### AIM OF THE TASK
Print only the line with "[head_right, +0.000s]" and the lines after it, ending with the last line of the material, each exactly as it stands.
· · · · ·
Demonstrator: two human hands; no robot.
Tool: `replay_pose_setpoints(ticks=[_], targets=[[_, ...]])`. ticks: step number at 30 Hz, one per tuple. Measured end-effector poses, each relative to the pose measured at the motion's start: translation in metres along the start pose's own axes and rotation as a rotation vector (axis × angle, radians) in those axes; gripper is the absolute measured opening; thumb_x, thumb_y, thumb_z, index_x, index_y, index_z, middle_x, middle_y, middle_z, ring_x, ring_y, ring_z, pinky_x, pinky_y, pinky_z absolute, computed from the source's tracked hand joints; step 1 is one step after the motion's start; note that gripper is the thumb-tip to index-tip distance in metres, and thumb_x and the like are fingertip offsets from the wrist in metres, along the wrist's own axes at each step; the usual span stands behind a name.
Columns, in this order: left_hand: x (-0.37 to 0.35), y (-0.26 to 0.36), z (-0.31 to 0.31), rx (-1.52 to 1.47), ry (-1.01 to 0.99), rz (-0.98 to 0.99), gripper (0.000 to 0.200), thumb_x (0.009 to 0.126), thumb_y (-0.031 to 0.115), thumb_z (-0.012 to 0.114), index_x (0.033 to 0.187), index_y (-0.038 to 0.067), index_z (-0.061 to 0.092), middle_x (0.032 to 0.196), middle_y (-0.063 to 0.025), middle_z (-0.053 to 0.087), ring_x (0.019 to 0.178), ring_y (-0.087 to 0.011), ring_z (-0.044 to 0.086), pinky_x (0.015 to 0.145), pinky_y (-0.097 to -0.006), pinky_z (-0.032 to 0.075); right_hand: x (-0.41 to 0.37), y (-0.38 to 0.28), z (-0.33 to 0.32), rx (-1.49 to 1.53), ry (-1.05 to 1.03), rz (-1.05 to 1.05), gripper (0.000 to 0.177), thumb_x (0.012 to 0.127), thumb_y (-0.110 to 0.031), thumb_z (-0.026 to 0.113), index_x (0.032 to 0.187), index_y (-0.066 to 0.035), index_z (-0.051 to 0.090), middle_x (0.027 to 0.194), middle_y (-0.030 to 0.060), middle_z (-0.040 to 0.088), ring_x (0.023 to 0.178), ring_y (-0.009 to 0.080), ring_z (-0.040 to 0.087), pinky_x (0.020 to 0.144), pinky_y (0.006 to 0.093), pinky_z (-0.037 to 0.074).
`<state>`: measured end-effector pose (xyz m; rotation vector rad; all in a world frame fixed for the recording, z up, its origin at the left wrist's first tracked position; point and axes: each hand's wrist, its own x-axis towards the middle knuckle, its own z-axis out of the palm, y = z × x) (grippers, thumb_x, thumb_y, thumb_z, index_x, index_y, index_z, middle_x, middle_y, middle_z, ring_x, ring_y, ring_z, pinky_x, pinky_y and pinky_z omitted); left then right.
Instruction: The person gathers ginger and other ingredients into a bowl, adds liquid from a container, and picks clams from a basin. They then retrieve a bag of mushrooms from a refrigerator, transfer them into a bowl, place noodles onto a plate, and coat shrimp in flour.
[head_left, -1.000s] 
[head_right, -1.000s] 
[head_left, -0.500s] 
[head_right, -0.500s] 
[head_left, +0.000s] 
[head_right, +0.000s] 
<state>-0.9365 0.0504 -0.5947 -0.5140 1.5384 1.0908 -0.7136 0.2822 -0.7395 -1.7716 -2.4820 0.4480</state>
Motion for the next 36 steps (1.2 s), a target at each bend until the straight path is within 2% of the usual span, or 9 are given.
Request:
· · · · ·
### OUTPUT FOR THIS TASK
[head_right, +0.000s] 
<state>-0.9365 0.0504 -0.5947 -0.5140 1.5384 1.0908 -0.7136 0.2822 -0.7395 -1.7716 -2.4820 0.4480</state>
Motion for the next 36 steps (1.2 s), a target at each bend until the straight path is within 2% of the usual span, or 9 are given.
Request:

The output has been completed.